Synteny maps provide a powerful tool for quantifying and visualizing where pairs of genomes share order. Typically these maps are built from predictions of orthologous pairs, where groups of pairs that provide contiguous and sequential blocks in their respective genomes are deemed a 'syntenic block'. That designation of synteny can then used to further interogate the predicted orthologs themselves, or query topics like genomic rearrangements or ancestor genome reconstruction.

FindSynteny takes a different approach, finding exactly matched shared k-mers and determining where shared k-mers, or blocks of proximal shared k-mers are significant. Combining the information generated by FindSynteny with locations of genomic features allows us to simply mark where features are linked by syntenic k-mers. These linked features represent potential orthologous pairs, and can be easily evaluated on the basis of the syntenic k-mers that they share, or alignment.

Package Structure

Currently SynExtend contains only one set of functions, but will be expanded in the future.

Installation

  1. Install the latest version of R using CRAN.
  2. Install SynExtend in R by running the following commands:
if (!requireNamespace("BiocManager",
                      quietly = TRUE)) {
  install.packages("BiocManager")
}
BiocManager::install("SynExtend")

Usage

Using the FindSynteny function in DECIPHER build an object of class Synteny. In this tutorial, a prebuilt DECIPHER database is used. For database construction see ?Seqs2DB in DECIPHER. This example starts with a database containing three archaea genomes: Nitrosopumilus adriaticus, Nitrosopumilus piranensis, and a Candidatus Nitrosopumilus.

library(SynExtend)

DBPATH <- system.file("extdata",
                      "VignetteSeqs.sqlite",
                      package = "SynExtend")

# Alternatively, to build this same database using DECIPHER:
# DBPATH <- tempfile()
# FNAs <- c("ftp://ftp.ncbi.nlm.nih.gov/genomes/all/GCA/006/740/685/GCA_006740685.1_ASM674068v1/GCA_006740685.1_ASM674068v1_genomic.fna.gz",
#           "ftp://ftp.ncbi.nlm.nih.gov/genomes/all/GCA/000/956/175/GCA_000956175.1_ASM95617v1/GCA_000956175.1_ASM95617v1_genomic.fna.gz",
#           "ftp://ftp.ncbi.nlm.nih.gov/genomes/all/GCA/000/875/775/GCA_000875775.1_ASM87577v1/GCA_000875775.1_ASM87577v1_genomic.fna.gz")
# for (m1 in seq_along(FNAs)) {
#  X <- readDNAStringSet(filepath = FNAs[m1])
#  X <- X[order(width(X),
#               decreasing = TRUE)]
#  
#  Seqs2DB(seqs = X,
#          type = "XStringSet",
#          dbFile = DBPATH,
#          identifier = as.character(m1),
#          verbose = TRUE)
# }

Syn <- FindSynteny(dbFile = DBPATH)

Synteny maps represent where genomes share order. Simply printing a synteny object to the console displays a gross level view of the data inside. Objects of class Synteny can also be plotted to clear visual representations of the data inside. The genomes used in this example are all from the same genus, and should be expected to be somewhat closely related.

Syn
pairs(Syn)

Data present inside objects of class Synteny can also be accessed relatively easily.
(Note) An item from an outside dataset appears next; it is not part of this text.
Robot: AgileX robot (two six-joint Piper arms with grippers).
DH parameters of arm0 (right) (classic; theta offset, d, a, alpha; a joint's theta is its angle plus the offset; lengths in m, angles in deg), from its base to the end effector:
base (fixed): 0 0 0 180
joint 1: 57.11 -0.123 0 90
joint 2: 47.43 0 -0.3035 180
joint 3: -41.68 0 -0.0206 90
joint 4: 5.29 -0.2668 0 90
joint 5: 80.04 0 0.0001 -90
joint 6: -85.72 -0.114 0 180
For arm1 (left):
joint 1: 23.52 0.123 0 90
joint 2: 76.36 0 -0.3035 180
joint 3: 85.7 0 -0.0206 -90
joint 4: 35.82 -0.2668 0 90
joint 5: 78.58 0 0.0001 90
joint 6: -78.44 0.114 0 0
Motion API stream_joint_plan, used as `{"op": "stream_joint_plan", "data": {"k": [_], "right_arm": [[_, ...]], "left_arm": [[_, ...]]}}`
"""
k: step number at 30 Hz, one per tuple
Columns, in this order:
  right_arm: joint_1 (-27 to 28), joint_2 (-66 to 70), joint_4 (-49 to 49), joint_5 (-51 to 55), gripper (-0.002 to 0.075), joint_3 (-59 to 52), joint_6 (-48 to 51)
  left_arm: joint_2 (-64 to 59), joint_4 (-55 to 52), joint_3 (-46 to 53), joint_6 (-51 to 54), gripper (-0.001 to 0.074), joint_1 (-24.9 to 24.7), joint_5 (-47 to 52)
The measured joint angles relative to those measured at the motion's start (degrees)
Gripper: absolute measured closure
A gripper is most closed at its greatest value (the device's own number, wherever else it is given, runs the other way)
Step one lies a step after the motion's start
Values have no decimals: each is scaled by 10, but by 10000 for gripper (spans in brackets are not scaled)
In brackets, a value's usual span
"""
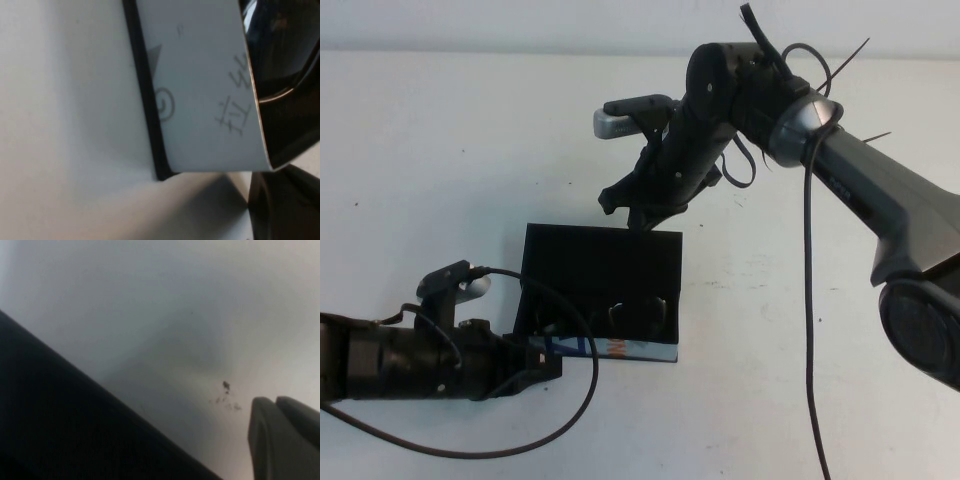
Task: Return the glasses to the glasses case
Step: Close the glasses case
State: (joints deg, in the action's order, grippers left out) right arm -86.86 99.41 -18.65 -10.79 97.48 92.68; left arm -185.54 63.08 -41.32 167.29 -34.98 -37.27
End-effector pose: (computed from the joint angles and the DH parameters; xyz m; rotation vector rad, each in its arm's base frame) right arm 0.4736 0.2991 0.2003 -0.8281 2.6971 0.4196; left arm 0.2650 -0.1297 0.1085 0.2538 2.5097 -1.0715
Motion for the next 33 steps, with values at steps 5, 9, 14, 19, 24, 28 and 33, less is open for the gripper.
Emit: {"op": "stream_joint_plan", "data": {"k": [5, 9, 14, 19, 24, 28, 33], "right_arm": [[0, 1, -25, 11, 737, 21, 12], [0, 1, -52, 12, 737, 22, 15], [0, 1, -66, 12, 737, 23, 15], [-1, 1, -96, 12, 737, 20, 15], [-11, -22, -101, 11, 737, -28, 15], [-21, -59, -96, 11, 737, -87, 24], [-36, -115, -92, 11, 737, -157, 36]], "left_arm": [[0, 0, 0, 0, 738, 0, 0], [0, 0, 0, 0, 738, 0, 0], [0, 0, 0, 0, 738, 0, 0], [0, 0, 0, 0, 738, 0, 0], [0, 0, 0, 0, 738, 0, -1], [0, 0, 0, 0, 738, 0, -1], [0, 0, 0, 0, 738, 0, -1]]}}
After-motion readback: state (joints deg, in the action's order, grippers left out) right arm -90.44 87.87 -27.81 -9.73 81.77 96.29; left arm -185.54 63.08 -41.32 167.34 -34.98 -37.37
The object itself is functionally a matrix of lists, with data describing exactly matched k-mers present in the upper triangle, and data describing blocks of chained k-mers in the lower triangle. For more information see ?FindSynteny in the package DECIPHER.

print(head(Syn[[1, 2]]))
print(head(Syn[[2, 1]]))

The above printed objects show the data for the comparison between the first and second genome in our database.
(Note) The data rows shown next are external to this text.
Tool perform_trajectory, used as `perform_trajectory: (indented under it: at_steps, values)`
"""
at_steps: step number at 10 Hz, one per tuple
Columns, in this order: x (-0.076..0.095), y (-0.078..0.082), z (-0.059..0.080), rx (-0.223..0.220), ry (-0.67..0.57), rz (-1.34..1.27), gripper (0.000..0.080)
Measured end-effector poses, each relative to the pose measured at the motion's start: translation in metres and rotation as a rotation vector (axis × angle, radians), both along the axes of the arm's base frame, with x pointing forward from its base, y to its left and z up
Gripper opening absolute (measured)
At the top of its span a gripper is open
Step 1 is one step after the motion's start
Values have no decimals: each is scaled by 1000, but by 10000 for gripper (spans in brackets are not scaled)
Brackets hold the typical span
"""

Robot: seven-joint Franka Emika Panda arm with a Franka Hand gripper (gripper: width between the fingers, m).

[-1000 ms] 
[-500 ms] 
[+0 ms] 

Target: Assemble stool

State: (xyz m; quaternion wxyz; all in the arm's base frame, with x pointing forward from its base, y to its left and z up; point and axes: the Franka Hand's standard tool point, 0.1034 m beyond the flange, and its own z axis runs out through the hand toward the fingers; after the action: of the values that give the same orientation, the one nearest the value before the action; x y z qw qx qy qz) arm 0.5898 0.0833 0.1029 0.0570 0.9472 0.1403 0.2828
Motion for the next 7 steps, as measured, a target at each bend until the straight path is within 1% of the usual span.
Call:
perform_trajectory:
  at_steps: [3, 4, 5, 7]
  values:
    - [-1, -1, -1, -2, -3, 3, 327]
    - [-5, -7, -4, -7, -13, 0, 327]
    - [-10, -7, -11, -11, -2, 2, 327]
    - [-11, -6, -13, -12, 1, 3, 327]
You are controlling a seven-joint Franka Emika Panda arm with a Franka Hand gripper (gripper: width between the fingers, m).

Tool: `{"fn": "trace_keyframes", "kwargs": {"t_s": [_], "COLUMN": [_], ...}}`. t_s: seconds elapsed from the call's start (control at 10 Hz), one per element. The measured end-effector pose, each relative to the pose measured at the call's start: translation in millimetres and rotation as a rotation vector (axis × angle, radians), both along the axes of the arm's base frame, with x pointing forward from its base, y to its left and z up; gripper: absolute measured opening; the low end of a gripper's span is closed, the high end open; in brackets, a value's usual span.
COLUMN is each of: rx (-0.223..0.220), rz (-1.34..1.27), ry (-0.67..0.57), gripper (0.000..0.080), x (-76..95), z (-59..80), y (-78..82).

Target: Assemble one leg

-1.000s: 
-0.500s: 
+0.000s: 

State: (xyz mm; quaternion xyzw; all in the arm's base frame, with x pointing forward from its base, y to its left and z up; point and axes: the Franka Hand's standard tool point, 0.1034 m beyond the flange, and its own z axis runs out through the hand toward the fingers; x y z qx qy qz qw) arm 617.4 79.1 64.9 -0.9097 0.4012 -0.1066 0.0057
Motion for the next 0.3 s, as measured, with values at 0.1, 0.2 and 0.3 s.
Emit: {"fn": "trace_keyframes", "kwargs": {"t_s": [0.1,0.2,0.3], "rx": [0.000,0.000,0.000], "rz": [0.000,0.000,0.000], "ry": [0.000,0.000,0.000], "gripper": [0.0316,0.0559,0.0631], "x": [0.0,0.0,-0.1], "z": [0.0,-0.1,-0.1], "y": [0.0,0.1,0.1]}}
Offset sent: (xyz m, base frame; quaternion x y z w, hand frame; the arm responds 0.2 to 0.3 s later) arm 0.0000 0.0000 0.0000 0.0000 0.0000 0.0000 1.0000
To take advantage of these synteny maps, we can then overlay the gene calls for each genome present on top of our map.

Next, GFF annotations for the associated genomes are parsed to provide gene calls in a use-able format. GFFs are not the only possible source of appropriate gene calls, but they are the source that was used during package construction and testing. Parsed GFFs can be constructed with gffToDataFrame, for full functionality, or GFFs can be imported via rtracklater::import() for limited functionality. GeneCalls for both the PairSummaries and NucleotideOverlap functions must be named list, and those names must match dimnames(Syn)[[1]].

GeneCalls <- vector(mode = "list",
                    length = ncol(Syn))

GeneCalls[[1L]] <- gffToDataFrame(GFF = system.file("extdata",
                                                    "GCA_006740685.1_ASM674068v1_genomic.gff.gz",
                                                    package = "SynExtend"),
                                  Verbose = TRUE)
GeneCalls[[2L]] <- gffToDataFrame(GFF = system.file("extdata",
                                                    "GCA_000956175.1_ASM95617v1_genomic.gff.gz",
                                                    package = "SynExtend"),
                                  Verbose = TRUE)
GeneCalls[[3L]] <- gffToDataFrame(GFF = system.file("extdata",
                                                    "GCA_000875775.1_ASM87577v1_genomic.gff.gz",
                                                    package = "SynExtend"),
                                  Verbose = TRUE)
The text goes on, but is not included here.